# Web Scraping

If you want to do a project with scraping and want to focus on the analysis, I would advise you to choose one scraper. 

I'll be using two in this notebook because one of my objectives is to learn about webscraping.

## Selenium Webdriver

Selenium is useful for webpages that are dynamically generated or for interacting with a webpage. For example, you might want to scrape content in a card, but the default state might be set to none. As a result, you'd want a program like selenium to go in and click certain tags to make the content visible.

### Installation Process (for Chrome)
To use selenium webdriver, install the selenium python package using

`pip3 install selenium`

Next, check the version of chrome you're using by going to the ... button in the top-right corner, "Help" and then "About Chrome".
`chrome://settings/help`
Based on the version, download the appropriate chromedriver from
[ChromeDriver Downloads](https://sites.google.com/a/chromium.org/chromedriver/downloads)
and placing it somewhere on your laptop. Then use the path as I did in the text block below.

In [1]:
from selenium import webdriver
from selenium.webdriver.common.by import By
from selenium.webdriver.support.ui import Select
from selenium.common.exceptions import NoSuchElementException
from selenium.webdriver.chrome.options import Options

options = Options()
options.headless = True
PATH = r'C:\Program Files (x86)'
driver = webdriver.Chrome(PATH+r'\chromedriver.exe')

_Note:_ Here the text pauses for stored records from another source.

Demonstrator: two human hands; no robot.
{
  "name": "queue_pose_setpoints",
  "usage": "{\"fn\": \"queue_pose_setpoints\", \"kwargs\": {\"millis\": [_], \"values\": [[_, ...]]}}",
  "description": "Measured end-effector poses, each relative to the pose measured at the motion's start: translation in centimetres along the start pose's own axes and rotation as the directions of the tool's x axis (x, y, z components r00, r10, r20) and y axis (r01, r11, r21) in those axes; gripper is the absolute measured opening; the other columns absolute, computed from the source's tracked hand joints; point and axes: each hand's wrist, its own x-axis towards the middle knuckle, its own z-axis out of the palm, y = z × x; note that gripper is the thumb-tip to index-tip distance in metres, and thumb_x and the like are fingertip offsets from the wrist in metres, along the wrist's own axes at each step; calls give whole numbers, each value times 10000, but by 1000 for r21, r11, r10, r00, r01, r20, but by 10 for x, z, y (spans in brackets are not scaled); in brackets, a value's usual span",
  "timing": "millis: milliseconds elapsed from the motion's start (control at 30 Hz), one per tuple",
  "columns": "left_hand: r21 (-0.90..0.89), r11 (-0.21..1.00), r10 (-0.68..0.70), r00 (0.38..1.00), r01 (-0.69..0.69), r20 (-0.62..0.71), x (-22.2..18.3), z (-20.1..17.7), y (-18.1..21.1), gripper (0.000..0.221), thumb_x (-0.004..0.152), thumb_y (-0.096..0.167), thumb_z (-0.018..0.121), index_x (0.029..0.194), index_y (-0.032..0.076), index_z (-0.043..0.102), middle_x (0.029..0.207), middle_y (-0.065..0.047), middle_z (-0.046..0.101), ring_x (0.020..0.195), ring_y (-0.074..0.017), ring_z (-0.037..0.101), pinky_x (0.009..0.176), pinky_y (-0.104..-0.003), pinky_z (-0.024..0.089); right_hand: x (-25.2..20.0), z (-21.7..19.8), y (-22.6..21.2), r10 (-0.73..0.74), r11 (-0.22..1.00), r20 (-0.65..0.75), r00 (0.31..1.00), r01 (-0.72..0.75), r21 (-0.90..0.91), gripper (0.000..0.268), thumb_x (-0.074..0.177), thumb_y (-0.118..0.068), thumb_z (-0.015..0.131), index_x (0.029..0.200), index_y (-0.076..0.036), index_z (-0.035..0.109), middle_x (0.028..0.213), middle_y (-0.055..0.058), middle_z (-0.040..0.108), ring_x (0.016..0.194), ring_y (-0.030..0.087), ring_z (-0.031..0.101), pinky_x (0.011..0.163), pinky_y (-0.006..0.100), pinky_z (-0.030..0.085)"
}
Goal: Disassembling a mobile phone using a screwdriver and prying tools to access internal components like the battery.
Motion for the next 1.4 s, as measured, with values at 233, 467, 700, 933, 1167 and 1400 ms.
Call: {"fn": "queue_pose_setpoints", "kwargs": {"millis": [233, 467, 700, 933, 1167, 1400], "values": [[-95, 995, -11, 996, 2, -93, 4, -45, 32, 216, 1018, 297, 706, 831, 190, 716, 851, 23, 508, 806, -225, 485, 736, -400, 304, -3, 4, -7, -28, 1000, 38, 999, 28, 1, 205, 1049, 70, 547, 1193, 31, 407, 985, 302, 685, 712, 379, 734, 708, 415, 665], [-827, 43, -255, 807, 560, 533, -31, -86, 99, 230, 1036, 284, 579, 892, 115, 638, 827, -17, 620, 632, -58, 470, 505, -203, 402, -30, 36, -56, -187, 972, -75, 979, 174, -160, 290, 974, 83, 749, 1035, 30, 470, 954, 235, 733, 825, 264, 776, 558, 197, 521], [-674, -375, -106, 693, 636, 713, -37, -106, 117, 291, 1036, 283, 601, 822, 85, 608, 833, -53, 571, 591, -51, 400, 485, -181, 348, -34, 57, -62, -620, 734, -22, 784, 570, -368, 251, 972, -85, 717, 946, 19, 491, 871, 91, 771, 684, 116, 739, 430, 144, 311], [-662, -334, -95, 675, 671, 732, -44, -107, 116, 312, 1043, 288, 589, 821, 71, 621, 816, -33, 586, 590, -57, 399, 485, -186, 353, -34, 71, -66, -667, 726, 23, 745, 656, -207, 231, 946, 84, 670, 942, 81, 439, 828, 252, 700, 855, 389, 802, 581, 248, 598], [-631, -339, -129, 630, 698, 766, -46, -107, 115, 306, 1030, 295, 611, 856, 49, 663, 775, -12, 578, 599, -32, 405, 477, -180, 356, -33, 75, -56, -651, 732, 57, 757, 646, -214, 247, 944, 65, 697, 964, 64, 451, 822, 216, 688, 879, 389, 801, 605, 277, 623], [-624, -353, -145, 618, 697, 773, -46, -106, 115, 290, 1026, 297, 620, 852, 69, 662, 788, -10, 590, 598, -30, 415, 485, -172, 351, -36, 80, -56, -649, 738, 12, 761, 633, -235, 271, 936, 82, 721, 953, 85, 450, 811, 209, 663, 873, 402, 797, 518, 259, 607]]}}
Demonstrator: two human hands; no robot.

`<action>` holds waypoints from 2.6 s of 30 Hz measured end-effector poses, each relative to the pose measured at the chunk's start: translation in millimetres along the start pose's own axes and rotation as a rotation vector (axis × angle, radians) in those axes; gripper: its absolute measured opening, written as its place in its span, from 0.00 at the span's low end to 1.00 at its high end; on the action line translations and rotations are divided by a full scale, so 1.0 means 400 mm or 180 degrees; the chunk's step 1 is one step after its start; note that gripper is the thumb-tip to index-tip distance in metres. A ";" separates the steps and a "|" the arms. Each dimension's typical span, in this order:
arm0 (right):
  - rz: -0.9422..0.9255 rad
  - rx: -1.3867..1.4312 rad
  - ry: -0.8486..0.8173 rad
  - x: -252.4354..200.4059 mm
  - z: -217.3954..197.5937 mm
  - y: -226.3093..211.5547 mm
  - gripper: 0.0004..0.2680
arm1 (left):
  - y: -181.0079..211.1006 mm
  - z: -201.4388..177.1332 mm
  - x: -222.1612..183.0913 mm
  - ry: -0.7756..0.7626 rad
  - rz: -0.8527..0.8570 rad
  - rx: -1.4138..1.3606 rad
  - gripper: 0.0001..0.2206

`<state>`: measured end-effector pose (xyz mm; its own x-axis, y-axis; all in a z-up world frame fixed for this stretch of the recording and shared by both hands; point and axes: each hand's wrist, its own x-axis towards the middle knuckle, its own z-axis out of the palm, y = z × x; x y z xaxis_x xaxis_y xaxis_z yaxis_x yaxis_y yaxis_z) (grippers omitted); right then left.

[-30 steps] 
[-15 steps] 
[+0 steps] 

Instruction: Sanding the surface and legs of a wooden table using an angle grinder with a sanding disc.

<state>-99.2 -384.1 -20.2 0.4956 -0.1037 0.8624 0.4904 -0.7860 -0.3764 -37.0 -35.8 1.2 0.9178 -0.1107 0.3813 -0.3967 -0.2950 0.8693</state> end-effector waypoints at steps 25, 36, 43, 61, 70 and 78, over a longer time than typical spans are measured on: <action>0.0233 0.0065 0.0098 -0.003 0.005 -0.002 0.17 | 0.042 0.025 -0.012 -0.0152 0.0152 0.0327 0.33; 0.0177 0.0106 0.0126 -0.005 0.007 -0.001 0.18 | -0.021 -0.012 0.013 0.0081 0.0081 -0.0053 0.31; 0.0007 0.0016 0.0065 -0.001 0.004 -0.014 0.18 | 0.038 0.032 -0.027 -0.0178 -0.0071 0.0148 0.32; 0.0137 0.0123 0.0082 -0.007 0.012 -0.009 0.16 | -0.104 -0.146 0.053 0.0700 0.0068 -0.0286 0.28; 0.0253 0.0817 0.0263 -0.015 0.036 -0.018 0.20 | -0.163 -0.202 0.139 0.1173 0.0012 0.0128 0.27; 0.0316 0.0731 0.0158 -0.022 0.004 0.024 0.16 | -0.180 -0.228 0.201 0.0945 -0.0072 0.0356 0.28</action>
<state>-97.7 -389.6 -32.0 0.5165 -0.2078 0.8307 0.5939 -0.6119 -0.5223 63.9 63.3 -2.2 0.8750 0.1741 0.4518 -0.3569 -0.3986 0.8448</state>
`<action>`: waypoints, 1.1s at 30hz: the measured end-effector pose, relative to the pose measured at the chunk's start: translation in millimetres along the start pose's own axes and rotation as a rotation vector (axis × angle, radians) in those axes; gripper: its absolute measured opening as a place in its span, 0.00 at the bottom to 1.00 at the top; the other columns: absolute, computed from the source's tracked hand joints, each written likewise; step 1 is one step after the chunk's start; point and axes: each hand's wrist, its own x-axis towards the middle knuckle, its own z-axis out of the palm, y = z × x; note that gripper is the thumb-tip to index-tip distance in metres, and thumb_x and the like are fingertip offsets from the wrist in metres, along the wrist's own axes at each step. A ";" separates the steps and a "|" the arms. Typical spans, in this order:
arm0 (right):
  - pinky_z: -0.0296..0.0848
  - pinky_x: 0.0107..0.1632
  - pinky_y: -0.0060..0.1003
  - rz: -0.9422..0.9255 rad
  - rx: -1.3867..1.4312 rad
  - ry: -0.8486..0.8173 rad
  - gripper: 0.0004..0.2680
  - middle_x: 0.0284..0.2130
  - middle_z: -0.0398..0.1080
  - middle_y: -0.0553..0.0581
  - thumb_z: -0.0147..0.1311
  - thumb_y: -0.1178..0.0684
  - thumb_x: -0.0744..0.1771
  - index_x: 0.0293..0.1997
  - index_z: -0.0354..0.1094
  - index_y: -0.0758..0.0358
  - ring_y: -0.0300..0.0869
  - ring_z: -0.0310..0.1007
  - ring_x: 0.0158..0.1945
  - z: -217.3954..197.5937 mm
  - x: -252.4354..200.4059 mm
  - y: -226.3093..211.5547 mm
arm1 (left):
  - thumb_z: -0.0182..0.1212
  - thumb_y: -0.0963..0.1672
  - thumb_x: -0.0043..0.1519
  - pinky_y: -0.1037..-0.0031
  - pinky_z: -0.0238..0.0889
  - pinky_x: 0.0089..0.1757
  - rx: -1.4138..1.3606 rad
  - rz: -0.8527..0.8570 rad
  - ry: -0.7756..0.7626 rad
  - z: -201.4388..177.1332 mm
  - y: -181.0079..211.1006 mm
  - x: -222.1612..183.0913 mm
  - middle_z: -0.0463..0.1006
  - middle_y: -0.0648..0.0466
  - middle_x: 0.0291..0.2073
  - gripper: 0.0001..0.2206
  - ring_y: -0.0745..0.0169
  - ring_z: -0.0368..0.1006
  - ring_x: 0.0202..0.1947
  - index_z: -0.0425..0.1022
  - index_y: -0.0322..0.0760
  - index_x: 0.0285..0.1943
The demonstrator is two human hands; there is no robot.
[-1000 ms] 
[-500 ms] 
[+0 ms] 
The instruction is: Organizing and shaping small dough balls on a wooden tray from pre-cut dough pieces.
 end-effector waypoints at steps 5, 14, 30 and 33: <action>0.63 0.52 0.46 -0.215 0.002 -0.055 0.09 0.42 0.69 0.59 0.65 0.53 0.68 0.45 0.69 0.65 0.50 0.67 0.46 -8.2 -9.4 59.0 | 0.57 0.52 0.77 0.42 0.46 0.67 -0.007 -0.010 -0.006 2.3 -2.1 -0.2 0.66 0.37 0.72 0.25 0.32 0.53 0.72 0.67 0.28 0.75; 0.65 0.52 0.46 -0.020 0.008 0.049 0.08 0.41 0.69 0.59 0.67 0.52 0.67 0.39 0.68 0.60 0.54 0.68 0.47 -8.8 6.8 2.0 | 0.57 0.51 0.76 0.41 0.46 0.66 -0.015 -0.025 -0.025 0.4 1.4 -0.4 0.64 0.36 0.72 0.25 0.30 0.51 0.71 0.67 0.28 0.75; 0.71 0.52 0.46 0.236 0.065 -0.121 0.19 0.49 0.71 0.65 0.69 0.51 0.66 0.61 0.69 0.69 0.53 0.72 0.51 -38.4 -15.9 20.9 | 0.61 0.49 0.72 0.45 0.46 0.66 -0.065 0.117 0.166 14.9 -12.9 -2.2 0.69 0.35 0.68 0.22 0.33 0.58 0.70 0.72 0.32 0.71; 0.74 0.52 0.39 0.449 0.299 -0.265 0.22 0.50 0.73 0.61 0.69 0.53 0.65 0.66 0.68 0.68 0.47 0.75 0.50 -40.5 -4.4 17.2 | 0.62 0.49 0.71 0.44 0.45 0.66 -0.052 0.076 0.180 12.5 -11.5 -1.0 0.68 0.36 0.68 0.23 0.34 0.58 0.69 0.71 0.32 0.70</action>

Thankfully, because of the scope of the project, there isn't many sites I'd need to go to and copy transcripts from. However, I know very little about webscrapers and thought this would be a good opportunity for me to try it out and use it (as well as show my progress in learning).

In [2]:
speeches_url = "https://jamesclear.com/great-speeches"

driver.get(speeches_url)
link_tags = driver.find_elements_by_xpath("//h2[text()='Famous Speeches and Great Talks']/following::ul[1]/li/a") # //ul/li/a
links = [tag.get_attribute('href') for tag in link_tags]


# driver.quit()

chropath

In [3]:
links[:10]

['https://jamesclear.com/great-speeches/the-danger-of-a-single-story-by-chimamanda-ngozi-adichie',
 'https://jamesclear.com/great-speeches/what-matters-more-than-your-talents-by-jeff-bezos',
 'https://jamesclear.com/great-speeches/enough-by-john-c-bogle',
 'https://jamesclear.com/great-speeches/the-anatomy-of-trust-by-brene-brown',
 'https://jamesclear.com/great-speeches/creativity-in-management-by-john-cleese',
 'https://jamesclear.com/great-speeches/solitude-and-leadership-by-william-deresiewicz',
 'https://jamesclear.com/great-speeches/seeking-new-laws-by-richard-feynman',
 'https://jamesclear.com/great-speeches/make-good-art-by-neil-gaiman',
 'https://jamesclear.com/great-speeches/personal-renewal-by-john-w-gardner',
 'https://jamesclear.com/great-speeches/your-elusive-creative-genius-by-elizabeth-gilbert']

In [4]:
for link in links[:5]:
    speeches_url = "https://jamesclear.com/great-speeches"
    driver.get(speeches_url)

    link_tags = driver.find_elements_by_xpath('//div[@class="entry content"]/h2[. = "Speech Transcript"]/following-sibling::p')
        #"//*[preceding-sibling::h2[. = 'Speech Transcript'] and following-sibling::h2[. = 'Headline 2']]")
driver.quit()
link_tags

[]

## Beautiful Soup

beautifulsoup4 is normally preferred for static sites (like the ones I'm using) or if there's a lot of pages to scrape. bs4 is faster and more robust than Selenium so it's usually preferred if possible.  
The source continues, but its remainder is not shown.